# GOAL OF THE EXERCISE:
Copy exactly, please, the lines of the data from its start through the line containing "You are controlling".

**** RECORDS PROVIDED

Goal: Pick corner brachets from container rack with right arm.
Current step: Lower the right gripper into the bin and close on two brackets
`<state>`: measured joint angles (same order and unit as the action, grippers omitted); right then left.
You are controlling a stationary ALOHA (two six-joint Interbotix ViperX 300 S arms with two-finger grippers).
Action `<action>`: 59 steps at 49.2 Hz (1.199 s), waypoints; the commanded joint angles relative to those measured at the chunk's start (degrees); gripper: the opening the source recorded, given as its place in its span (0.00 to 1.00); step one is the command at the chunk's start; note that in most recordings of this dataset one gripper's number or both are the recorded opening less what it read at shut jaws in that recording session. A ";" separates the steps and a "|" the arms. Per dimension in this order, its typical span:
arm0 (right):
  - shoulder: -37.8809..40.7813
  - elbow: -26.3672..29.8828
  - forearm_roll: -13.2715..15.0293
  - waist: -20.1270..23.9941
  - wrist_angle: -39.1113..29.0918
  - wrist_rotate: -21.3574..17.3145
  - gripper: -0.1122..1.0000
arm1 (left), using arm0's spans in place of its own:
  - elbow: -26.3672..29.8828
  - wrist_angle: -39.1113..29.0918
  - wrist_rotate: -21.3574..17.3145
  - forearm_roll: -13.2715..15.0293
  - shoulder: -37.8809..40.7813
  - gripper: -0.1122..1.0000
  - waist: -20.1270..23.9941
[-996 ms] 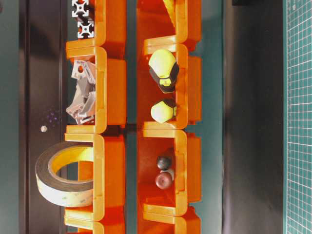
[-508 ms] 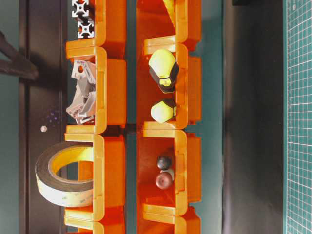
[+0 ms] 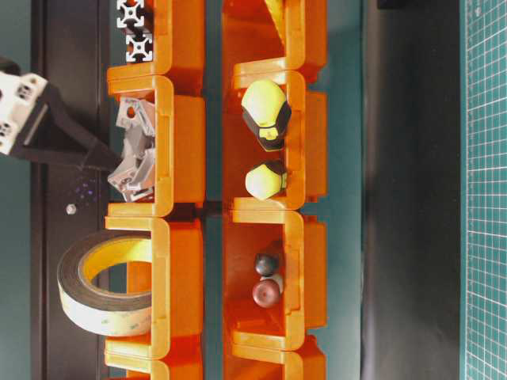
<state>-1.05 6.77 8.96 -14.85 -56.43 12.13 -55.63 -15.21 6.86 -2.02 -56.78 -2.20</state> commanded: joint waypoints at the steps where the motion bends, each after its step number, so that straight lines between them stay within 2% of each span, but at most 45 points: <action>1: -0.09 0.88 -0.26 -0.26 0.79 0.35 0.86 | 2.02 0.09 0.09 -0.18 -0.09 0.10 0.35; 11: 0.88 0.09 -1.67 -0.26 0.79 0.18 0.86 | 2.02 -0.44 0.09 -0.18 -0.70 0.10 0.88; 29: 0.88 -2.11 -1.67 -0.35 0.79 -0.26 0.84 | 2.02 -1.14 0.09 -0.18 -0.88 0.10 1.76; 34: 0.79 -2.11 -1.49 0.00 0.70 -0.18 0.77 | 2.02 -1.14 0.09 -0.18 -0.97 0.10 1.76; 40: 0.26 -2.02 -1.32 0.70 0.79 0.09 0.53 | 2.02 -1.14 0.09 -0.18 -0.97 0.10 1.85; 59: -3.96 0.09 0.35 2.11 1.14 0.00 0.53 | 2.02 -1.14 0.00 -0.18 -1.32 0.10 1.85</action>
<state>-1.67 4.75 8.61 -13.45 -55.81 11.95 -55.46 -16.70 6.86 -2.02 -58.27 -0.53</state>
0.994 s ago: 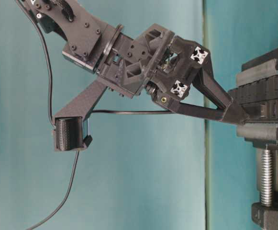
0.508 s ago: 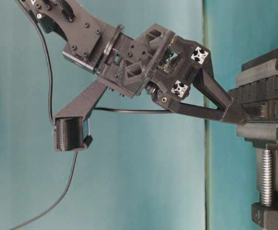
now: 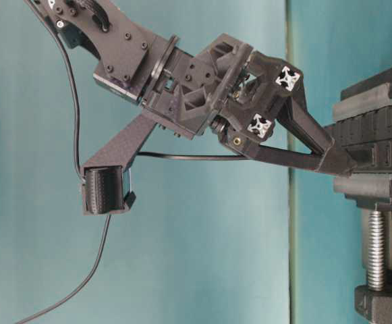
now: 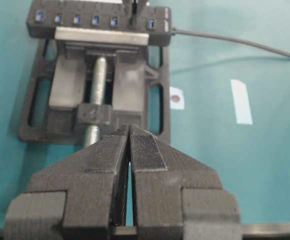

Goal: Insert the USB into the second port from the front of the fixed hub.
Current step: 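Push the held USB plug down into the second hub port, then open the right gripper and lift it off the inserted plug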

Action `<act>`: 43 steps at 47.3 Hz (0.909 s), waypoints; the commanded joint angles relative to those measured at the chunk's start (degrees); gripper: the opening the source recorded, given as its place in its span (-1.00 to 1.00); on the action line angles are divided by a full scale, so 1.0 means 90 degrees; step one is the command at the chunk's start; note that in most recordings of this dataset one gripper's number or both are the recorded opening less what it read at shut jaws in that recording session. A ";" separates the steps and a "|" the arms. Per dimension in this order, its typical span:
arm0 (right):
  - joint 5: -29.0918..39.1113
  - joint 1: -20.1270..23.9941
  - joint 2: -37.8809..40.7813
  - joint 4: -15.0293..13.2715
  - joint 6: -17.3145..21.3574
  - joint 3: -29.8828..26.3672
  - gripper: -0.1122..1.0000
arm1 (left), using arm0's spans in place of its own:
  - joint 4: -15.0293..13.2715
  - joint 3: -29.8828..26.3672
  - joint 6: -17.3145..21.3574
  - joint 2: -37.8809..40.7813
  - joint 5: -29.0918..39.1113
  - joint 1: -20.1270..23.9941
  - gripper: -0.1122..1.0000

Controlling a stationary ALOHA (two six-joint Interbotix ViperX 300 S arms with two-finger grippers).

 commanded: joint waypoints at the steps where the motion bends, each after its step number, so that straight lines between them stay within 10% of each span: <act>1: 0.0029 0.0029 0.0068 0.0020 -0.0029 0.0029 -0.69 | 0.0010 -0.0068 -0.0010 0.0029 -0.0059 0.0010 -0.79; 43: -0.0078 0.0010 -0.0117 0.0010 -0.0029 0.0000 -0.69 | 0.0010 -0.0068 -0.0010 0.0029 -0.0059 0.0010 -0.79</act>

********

# EXPECTED ANSWER:
Goal: Pick corner brachets from container rack with right arm.
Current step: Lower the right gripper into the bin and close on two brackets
`<state>`: measured joint angles (same order and unit as the action, grippers omitted); right then left.
You are controlling a stationary ALOHA (two six-joint Interbotix ViperX 300 S arms with two-finger grippers).

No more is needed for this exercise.